## Task details
Start at the first line of the material. Repeat each line exactly through the one containing "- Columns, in", then stop.
*** Begin section ***
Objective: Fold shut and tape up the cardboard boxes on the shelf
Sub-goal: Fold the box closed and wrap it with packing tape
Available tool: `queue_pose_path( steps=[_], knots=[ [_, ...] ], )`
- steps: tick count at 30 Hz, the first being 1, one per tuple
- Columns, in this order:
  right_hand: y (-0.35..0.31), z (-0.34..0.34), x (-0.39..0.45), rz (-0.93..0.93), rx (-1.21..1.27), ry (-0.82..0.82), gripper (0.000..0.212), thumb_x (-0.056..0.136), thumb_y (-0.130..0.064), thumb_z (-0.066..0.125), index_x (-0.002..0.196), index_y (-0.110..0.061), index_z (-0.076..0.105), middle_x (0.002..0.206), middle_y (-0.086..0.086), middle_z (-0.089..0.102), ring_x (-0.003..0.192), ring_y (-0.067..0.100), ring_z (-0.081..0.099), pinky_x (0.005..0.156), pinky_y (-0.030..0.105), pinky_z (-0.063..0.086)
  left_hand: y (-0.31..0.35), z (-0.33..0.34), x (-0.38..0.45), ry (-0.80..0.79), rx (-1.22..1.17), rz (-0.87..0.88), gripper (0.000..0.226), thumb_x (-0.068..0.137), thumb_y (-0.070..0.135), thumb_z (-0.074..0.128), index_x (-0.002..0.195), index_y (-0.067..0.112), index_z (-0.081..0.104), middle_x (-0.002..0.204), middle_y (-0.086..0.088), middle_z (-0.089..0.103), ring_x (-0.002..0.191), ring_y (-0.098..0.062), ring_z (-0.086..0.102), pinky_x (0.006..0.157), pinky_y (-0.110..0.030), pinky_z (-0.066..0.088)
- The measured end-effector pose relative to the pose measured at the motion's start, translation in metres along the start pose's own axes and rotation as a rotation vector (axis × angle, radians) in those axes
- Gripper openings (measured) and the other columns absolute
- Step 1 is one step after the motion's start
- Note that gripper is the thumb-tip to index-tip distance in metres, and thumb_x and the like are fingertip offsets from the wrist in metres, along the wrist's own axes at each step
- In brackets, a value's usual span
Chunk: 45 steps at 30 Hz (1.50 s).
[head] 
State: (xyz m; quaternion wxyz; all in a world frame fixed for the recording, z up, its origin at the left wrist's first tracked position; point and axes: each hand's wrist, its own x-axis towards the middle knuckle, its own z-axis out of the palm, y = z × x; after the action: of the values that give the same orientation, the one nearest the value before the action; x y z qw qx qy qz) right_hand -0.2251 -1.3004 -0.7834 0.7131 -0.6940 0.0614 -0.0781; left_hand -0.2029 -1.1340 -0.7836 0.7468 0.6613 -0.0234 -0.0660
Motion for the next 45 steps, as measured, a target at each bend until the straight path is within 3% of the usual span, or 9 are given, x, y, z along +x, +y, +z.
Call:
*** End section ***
## Answer section
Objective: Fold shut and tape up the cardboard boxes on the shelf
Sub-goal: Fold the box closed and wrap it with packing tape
Available tool: `queue_pose_path( steps=[_], knots=[ [_, ...] ], )`
- steps: tick count at 30 Hz, the first being 1, one per tuple
- Columns, in this order:

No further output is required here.